Background: Adjunct screening with ultrasound has the potential to detect breast cancers that may not be visible on screening mammography. The use of adjunct ultrasonography is thought to be a safe and inexpensive approach to improving the sensitivity of screening with mammography alone, but potentially at the expense of increasing the rate of false-positive findings. The objective of this review was to examine women's experiences of inaccurate breast cancer screening results and how they affect perceptions of breast cancer screening technologies.
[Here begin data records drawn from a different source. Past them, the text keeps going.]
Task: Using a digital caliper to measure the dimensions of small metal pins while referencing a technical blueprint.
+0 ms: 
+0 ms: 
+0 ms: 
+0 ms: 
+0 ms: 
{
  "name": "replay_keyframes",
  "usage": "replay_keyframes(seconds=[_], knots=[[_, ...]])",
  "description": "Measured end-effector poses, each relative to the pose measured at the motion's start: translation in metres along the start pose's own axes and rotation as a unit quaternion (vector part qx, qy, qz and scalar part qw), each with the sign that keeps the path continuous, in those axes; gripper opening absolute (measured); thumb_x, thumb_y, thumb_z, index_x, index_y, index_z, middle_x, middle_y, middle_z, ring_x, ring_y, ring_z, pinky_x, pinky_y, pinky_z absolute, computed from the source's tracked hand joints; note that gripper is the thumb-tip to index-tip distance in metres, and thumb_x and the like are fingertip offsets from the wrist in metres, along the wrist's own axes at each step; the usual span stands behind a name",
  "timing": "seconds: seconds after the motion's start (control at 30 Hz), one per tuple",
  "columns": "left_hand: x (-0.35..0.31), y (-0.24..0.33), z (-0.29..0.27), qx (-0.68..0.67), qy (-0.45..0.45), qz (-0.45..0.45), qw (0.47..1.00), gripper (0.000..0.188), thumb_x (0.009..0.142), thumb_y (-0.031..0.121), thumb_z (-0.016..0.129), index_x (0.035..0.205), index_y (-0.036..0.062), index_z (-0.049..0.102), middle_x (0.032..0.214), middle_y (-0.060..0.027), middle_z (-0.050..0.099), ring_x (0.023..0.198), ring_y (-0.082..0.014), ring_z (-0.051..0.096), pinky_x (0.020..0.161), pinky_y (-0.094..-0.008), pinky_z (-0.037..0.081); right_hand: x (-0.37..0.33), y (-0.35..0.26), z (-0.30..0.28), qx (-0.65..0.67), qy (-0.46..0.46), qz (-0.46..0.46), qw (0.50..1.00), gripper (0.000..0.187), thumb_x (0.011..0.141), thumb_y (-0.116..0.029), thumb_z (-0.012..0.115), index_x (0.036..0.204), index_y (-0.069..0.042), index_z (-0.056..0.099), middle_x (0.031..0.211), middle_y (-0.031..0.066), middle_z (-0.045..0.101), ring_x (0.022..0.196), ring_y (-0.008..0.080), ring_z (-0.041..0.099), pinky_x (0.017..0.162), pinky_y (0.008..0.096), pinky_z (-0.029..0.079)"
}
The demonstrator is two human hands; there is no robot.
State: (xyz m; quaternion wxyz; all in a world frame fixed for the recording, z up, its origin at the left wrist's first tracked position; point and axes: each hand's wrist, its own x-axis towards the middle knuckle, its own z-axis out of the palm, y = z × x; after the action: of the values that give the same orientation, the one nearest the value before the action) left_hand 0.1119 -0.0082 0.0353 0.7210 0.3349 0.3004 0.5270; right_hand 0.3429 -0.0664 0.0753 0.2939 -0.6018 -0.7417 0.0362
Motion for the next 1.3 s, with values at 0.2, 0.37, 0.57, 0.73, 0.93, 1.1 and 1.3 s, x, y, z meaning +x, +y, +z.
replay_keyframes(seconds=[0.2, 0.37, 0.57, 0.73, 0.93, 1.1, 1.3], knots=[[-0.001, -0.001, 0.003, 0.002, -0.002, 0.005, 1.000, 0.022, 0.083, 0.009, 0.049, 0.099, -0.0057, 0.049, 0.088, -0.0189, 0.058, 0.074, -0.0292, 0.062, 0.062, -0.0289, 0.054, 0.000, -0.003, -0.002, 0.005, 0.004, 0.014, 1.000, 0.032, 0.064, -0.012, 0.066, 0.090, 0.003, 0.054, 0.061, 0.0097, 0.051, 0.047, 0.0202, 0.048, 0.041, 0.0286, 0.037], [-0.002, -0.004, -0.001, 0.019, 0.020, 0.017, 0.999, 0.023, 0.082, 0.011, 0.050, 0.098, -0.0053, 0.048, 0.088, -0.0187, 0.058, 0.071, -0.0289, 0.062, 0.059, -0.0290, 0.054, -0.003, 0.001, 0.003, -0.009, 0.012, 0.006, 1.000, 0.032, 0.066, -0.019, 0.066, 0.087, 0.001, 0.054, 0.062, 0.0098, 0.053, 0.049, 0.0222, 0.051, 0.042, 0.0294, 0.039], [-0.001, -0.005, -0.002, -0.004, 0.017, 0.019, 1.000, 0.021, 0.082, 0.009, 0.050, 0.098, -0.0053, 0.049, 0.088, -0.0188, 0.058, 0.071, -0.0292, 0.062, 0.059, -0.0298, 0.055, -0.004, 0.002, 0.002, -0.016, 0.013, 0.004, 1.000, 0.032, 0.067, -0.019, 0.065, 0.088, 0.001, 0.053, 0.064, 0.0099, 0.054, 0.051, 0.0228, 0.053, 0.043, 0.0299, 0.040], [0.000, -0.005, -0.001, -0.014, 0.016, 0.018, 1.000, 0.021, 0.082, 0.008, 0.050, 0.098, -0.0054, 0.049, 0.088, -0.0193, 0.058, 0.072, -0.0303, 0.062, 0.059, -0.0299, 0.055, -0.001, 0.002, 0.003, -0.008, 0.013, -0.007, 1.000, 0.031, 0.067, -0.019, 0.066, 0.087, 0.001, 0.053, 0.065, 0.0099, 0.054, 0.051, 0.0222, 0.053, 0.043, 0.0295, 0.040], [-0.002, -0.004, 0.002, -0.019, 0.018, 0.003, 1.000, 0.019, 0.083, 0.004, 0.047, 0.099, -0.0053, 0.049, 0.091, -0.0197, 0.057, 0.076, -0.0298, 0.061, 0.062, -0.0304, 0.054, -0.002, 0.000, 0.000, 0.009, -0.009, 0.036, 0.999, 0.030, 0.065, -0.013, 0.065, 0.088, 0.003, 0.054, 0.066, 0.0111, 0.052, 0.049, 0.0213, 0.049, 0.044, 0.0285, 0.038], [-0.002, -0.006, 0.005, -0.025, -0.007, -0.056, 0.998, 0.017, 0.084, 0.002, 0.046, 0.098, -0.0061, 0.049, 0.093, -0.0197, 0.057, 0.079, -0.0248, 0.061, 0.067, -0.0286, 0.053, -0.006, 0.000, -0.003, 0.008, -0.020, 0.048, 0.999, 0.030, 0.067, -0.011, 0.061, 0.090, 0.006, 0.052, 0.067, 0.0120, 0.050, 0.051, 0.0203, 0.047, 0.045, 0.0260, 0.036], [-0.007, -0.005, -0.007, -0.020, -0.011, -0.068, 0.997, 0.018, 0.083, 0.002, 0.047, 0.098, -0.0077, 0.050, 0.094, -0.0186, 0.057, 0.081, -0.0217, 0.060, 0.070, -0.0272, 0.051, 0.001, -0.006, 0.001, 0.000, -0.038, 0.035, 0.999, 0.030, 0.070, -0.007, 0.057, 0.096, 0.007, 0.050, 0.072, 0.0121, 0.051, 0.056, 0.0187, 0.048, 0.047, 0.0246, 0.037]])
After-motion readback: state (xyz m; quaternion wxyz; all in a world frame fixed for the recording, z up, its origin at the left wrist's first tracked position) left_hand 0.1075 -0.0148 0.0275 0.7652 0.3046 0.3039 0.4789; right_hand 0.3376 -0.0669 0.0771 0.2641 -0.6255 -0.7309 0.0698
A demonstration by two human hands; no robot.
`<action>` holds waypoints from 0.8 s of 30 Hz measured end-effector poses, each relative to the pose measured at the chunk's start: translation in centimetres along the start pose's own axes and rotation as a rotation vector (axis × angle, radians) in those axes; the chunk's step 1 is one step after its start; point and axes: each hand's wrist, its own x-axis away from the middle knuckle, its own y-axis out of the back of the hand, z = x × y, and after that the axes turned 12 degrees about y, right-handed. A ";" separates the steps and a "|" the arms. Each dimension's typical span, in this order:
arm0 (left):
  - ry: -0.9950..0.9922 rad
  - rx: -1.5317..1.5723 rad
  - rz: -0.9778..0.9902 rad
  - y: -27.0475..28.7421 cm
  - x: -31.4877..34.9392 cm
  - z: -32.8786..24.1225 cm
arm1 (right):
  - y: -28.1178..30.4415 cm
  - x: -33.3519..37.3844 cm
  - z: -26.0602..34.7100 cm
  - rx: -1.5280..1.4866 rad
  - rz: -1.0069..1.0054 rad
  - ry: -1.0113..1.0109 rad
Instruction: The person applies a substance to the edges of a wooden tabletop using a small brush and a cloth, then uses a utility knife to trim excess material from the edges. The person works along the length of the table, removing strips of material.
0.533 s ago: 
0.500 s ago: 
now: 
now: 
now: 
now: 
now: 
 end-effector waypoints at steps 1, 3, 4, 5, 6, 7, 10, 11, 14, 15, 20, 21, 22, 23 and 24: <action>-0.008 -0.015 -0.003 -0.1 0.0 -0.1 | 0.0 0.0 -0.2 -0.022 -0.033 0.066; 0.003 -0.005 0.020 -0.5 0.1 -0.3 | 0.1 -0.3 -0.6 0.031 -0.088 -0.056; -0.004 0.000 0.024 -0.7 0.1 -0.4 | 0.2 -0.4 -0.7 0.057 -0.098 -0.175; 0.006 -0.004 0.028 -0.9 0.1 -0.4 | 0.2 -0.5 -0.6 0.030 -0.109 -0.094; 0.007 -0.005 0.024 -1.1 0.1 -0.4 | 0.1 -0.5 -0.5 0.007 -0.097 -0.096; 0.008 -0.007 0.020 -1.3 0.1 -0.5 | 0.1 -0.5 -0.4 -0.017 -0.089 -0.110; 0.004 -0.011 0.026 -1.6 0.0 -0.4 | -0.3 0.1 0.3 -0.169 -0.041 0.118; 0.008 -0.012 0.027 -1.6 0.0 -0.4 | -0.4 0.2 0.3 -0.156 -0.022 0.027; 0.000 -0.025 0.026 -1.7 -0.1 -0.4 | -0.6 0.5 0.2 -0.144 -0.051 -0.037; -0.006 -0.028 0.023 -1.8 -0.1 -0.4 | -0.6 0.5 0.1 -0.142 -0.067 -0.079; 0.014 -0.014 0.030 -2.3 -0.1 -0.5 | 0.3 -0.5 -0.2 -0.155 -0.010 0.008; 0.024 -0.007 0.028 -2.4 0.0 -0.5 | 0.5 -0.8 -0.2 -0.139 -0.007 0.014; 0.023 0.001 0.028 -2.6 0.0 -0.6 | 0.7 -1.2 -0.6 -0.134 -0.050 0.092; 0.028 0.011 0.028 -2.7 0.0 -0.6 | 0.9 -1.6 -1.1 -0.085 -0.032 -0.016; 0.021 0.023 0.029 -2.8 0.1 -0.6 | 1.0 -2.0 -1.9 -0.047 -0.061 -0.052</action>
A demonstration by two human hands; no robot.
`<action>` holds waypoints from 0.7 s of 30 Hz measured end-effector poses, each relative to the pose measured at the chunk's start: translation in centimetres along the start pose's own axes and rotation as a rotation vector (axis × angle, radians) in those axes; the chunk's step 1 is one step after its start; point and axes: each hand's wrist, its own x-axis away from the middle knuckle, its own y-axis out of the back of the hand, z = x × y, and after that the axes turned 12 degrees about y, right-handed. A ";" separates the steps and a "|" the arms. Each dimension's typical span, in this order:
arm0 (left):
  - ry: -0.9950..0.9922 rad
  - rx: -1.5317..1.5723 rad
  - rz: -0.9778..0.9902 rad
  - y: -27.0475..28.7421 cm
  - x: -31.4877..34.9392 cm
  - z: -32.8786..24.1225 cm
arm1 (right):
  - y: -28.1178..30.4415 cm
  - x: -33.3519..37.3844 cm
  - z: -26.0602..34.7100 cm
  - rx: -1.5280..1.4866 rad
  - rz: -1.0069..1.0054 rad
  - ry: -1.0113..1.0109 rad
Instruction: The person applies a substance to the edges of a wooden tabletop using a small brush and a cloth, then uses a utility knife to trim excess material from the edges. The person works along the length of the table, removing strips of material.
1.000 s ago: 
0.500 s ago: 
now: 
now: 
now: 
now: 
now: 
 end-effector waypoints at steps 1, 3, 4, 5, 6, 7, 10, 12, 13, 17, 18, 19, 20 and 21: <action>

Methods: This report synthesizes 16 primary qualitative studies, which together involved 690 participating women, to examine women's experiences of inaccurate breast cancer screening results. Qualitative meta-synthesis was used to integrate findings across primary research studies.
Results: The experience of a false-positive result caused short-term anxiety until the negative result was confirmed. It also led to reoccurring anxiety during future screening. The anxiety experienced in the face of a false-positive result was magnified in high-risk women, who often reflected on the previous breast cancer experiences of family members while awaiting further results. Despite this increased anxiety, women who had experienced a false-positive result were generally not deterred from future screening. Rather, the experiences heightened their awareness of breast cancer and led to a desire for more examinations and more technologies. Women who had experienced false-negative results struggled to restore trust in screening but recognized that some breast cancers were identified through mammography. They were willing to see themselves as exceptions to an otherwise beneficial service.
Conclusions: Qualitative studies provide some insight into how breast cancer screening inaccuracy affects women, including their faith in the screening technology. Although women suffered marked anxiety from experiencing false-positive mammography tests and loss of confidence from false-negative results, these feelings generally did not diminish women's belief in the value of mammography screening. In many cases, the experiences reinforced the importance of risk reduction as well as screening.